In the 1970s the repeal of Asiatic exclusion laws and rapid increase of immigration to the United States established Flushing as a working-class Asian enclave. But in recent years, investment from upscale developers and migration from Chinese elites have spurred the construction of luxury condos and flashy new malls. Earlier generations of Asian immigrants are being displaced by beneficiaries of a system that many of them gambled to leave behind, with long-time residents and small businesses pushed out by Chinese conglomerates and the influx of transnational capital. Within the national imaginary, Asian Americans continue to occupy a vexed position, as the paradoxical ‘Yellow Peril’ and the model minority myth have come to a roaring head with rising anti-Asian sentiment, the rollback of affirmative action and a climate of nationalistic xenophobia. Yet, stepping into Flushing reveals that the community is hardly monolithic.

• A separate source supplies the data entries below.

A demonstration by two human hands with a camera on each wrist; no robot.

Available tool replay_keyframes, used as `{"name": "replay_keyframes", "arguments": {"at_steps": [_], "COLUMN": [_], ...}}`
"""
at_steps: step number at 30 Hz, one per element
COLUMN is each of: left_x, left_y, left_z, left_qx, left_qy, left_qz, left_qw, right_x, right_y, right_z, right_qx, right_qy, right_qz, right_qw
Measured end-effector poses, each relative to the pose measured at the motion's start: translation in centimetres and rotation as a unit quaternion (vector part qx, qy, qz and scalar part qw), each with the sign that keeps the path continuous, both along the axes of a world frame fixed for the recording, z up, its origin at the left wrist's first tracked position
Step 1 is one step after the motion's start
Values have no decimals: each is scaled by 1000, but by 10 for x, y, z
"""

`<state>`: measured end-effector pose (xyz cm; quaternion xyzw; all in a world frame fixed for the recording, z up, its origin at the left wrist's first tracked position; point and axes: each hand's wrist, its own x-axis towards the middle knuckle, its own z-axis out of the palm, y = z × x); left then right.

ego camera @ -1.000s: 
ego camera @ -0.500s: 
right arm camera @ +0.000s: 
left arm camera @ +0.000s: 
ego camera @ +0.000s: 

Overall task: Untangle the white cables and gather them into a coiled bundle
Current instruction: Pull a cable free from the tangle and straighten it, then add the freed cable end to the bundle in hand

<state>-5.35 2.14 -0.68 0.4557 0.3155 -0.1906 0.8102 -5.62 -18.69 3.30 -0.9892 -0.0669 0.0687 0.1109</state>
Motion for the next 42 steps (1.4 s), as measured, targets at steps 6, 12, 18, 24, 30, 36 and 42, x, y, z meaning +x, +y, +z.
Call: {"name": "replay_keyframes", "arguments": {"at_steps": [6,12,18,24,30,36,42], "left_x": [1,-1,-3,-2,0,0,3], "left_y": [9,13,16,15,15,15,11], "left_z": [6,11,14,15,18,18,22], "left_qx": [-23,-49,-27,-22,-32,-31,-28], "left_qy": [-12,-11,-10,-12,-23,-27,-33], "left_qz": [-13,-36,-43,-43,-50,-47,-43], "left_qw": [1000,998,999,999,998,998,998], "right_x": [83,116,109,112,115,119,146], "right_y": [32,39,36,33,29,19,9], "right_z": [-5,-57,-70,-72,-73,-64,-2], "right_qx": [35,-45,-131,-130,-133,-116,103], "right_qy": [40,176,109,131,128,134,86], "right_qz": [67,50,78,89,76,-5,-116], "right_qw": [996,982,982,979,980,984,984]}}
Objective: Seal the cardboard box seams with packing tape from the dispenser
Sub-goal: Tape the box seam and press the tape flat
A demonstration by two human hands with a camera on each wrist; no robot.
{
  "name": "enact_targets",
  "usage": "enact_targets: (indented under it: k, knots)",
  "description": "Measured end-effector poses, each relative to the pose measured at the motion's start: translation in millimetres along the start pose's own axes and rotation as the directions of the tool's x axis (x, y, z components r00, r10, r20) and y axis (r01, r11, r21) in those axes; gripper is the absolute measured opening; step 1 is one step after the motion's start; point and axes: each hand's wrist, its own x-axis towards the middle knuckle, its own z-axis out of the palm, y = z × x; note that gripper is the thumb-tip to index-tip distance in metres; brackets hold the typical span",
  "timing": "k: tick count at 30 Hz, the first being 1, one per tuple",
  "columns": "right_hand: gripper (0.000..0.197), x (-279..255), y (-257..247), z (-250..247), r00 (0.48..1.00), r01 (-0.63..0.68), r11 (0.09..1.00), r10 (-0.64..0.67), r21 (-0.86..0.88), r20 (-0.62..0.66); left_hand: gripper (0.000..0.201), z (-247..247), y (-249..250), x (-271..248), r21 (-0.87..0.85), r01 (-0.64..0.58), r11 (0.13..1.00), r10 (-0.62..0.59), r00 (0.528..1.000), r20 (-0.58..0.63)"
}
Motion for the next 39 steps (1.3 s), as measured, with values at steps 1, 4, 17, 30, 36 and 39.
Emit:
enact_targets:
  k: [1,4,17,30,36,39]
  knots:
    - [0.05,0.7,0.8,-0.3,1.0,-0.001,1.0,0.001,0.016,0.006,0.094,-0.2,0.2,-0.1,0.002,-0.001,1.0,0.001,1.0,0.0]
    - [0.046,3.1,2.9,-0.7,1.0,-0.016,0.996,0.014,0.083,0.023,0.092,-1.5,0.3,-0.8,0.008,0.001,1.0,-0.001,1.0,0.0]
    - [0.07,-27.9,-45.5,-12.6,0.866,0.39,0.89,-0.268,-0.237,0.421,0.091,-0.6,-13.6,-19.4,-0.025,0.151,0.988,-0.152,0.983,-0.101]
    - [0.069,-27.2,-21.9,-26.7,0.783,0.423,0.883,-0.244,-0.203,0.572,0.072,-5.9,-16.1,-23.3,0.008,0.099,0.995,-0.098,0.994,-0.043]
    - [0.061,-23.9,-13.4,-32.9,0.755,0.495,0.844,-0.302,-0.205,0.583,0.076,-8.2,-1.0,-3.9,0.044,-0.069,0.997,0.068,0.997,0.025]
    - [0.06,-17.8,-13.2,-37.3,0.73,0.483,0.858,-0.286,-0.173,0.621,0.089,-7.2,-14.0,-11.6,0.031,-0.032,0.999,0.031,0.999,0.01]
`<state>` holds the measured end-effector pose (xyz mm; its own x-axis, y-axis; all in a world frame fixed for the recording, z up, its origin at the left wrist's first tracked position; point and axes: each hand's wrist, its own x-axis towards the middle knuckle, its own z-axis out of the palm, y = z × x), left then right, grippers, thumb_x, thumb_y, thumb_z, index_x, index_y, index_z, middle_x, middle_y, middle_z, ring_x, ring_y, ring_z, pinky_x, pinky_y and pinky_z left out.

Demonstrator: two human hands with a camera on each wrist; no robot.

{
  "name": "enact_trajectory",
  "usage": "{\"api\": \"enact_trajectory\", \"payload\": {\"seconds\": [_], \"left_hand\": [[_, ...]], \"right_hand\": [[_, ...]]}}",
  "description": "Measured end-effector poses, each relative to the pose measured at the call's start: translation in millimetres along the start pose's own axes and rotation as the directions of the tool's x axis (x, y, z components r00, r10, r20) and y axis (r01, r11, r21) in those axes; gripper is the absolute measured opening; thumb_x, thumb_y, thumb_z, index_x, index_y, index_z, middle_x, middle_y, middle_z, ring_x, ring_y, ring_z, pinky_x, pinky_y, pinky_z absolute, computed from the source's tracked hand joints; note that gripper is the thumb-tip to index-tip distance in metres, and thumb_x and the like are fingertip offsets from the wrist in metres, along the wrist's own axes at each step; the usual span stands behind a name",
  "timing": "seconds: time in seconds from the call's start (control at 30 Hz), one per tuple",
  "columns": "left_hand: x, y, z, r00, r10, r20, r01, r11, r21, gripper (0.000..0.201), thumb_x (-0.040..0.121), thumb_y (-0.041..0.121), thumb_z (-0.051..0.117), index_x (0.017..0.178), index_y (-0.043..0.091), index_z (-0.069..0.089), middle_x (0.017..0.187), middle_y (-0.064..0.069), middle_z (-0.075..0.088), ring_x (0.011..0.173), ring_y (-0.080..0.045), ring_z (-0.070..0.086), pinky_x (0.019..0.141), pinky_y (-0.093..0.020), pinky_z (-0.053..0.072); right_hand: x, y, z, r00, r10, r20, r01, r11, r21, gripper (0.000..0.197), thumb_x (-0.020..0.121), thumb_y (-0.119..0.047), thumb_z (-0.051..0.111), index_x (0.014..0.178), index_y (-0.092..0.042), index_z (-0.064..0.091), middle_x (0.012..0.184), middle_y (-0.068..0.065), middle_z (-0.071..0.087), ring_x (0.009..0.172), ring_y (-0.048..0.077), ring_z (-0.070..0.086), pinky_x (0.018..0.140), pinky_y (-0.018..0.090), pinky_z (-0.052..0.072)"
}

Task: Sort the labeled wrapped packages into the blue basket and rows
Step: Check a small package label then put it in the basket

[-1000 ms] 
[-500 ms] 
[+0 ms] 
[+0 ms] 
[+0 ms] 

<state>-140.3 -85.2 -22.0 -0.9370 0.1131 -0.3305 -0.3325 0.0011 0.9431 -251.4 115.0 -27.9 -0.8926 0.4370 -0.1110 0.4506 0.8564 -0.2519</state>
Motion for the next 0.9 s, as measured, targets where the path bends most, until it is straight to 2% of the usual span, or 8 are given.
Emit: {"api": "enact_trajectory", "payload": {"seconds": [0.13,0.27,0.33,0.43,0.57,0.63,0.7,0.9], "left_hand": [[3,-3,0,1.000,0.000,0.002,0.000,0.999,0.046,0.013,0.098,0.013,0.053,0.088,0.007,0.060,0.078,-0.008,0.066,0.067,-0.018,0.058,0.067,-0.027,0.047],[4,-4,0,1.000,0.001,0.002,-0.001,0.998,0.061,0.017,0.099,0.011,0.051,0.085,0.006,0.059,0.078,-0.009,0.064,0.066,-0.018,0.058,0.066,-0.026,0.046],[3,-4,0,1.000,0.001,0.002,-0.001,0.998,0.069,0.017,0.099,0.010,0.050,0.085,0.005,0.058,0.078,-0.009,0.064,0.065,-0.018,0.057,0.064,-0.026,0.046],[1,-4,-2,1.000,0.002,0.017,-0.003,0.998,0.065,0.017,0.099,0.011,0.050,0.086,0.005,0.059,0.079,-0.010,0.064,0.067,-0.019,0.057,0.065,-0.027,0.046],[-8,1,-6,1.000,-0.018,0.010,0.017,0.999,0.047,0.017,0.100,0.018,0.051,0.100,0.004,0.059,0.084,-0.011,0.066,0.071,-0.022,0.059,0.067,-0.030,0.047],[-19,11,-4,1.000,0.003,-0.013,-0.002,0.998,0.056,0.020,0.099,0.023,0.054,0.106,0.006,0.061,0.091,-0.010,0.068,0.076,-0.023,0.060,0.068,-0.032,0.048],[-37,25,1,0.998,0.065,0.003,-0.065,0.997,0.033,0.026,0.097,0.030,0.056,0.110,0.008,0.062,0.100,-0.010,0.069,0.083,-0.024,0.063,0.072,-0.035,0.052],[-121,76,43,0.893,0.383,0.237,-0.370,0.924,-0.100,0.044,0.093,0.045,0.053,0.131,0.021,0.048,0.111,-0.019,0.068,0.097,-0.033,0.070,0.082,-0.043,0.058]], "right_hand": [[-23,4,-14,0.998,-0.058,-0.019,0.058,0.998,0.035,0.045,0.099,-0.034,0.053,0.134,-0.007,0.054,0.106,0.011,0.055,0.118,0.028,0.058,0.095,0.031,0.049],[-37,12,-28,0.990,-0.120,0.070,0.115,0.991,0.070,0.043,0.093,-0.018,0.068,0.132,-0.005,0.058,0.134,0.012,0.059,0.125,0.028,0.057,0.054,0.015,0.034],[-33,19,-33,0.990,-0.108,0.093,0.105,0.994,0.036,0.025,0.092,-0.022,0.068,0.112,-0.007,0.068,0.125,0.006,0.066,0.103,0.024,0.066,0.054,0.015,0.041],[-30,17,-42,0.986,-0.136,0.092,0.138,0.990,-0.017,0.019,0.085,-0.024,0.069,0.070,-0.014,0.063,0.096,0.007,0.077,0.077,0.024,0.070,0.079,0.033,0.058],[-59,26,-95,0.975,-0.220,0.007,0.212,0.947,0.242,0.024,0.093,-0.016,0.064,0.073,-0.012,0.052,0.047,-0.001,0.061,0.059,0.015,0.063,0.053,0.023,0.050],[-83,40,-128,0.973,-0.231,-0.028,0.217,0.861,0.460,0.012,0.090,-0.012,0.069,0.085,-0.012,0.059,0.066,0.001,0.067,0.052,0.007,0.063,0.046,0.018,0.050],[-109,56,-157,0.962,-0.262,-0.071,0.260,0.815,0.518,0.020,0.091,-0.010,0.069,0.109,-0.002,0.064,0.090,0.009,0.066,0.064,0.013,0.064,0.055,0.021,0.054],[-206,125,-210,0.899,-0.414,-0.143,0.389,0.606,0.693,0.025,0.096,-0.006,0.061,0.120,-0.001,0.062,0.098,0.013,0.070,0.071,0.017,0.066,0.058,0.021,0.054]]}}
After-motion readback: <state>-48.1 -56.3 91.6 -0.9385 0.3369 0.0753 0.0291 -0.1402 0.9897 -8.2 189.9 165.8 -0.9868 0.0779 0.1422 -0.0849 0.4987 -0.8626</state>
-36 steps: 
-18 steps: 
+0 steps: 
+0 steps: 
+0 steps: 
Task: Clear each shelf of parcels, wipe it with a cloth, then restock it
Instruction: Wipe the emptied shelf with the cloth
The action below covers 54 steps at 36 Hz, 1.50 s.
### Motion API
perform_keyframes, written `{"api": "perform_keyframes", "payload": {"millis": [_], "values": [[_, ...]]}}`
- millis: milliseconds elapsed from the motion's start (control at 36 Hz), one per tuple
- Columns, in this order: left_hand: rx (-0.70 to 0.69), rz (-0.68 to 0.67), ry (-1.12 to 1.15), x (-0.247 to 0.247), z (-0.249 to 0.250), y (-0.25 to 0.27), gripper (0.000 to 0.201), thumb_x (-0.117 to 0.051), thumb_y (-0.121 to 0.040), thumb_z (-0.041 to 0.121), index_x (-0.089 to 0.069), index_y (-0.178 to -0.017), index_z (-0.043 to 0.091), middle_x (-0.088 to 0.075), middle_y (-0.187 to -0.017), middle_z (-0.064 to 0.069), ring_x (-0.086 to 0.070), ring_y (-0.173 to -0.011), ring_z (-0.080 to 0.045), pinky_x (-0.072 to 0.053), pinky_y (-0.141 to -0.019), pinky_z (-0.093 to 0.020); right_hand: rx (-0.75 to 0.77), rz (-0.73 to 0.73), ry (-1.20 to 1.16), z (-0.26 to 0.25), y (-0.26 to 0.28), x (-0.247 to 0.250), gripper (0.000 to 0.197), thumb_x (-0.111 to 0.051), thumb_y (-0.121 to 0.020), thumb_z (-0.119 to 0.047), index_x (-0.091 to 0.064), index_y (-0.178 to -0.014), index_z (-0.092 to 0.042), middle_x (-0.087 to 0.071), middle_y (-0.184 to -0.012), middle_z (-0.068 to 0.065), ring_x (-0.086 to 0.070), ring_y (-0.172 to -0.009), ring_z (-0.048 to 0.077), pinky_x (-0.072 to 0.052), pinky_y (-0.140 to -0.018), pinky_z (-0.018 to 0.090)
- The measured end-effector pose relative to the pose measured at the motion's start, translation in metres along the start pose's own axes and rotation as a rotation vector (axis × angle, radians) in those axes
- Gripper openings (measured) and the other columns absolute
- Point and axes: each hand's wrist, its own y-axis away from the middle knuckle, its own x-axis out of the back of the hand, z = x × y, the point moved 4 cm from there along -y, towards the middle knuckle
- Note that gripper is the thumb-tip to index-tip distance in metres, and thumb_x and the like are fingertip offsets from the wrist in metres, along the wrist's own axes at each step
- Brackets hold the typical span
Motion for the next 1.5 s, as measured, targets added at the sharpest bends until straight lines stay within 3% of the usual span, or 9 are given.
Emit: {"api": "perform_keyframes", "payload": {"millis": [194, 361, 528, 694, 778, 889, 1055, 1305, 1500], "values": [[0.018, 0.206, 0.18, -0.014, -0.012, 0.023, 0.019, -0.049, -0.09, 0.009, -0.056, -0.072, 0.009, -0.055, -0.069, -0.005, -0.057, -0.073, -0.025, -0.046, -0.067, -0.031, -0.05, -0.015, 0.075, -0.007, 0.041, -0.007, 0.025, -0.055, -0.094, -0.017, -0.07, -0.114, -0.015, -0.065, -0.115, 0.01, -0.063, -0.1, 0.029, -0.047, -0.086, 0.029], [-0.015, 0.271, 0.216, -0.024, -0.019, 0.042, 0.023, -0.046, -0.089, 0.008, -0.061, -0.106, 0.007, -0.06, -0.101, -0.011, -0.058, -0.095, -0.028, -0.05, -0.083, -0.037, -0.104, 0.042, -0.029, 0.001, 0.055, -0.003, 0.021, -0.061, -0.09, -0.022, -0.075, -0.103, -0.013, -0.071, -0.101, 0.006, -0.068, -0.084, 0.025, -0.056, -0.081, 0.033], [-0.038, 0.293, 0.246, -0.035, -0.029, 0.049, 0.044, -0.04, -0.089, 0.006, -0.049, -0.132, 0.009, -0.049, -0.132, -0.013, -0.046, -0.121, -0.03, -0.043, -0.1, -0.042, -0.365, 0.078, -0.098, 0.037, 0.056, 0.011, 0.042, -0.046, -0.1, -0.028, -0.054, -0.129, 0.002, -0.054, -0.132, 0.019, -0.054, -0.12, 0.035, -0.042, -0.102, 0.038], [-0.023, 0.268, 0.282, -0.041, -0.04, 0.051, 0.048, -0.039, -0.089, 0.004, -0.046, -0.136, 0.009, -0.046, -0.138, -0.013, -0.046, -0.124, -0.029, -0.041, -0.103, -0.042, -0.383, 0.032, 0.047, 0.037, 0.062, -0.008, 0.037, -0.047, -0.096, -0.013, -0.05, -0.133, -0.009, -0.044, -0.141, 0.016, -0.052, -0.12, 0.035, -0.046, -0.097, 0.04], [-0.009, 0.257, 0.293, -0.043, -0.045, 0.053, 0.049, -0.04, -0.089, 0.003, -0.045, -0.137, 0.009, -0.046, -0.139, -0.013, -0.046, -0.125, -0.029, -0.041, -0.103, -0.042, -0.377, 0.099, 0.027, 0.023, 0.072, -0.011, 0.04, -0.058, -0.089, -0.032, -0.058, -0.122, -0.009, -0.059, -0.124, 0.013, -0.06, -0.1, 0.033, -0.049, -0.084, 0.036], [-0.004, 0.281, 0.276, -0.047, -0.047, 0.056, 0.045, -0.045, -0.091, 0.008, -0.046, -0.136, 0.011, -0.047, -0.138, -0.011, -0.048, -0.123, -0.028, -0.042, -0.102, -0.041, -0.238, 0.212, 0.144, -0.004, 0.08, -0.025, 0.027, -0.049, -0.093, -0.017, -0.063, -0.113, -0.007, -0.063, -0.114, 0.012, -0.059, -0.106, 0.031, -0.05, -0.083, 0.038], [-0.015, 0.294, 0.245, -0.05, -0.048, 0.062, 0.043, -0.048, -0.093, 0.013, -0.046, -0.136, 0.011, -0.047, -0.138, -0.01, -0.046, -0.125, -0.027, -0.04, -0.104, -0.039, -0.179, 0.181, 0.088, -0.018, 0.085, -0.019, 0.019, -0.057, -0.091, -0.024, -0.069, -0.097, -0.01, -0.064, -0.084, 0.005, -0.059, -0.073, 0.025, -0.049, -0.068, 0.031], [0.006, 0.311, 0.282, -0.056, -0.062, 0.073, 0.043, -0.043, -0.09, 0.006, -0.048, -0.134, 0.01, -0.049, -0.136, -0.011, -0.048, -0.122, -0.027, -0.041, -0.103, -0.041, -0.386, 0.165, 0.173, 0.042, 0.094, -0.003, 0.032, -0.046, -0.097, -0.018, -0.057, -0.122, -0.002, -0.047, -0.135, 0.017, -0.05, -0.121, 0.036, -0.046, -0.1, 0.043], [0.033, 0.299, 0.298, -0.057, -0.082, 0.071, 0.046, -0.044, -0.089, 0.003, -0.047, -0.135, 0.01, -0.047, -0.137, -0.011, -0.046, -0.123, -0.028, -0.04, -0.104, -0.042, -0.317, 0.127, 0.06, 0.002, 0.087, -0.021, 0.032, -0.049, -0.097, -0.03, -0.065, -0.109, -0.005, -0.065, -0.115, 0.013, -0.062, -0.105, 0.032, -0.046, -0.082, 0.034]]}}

Just as the worlds of Flushing cultivate new, overlapping and polyphonous forms of diaspora, the unorthodox setting of this exhibition may inadvertently cultivate a new mode of viewing. The exhibition demands an intimate knowledge from the visitor, to stand shoulder-to-shoulder with job-seekers, the homesick and the lovelorn. Home-O-stasis is not merely an ode to a neighbourhood forged through migration, but an act of solidarity with a vernacular Flushing that will always remain, glimmering at the end of the 7 line.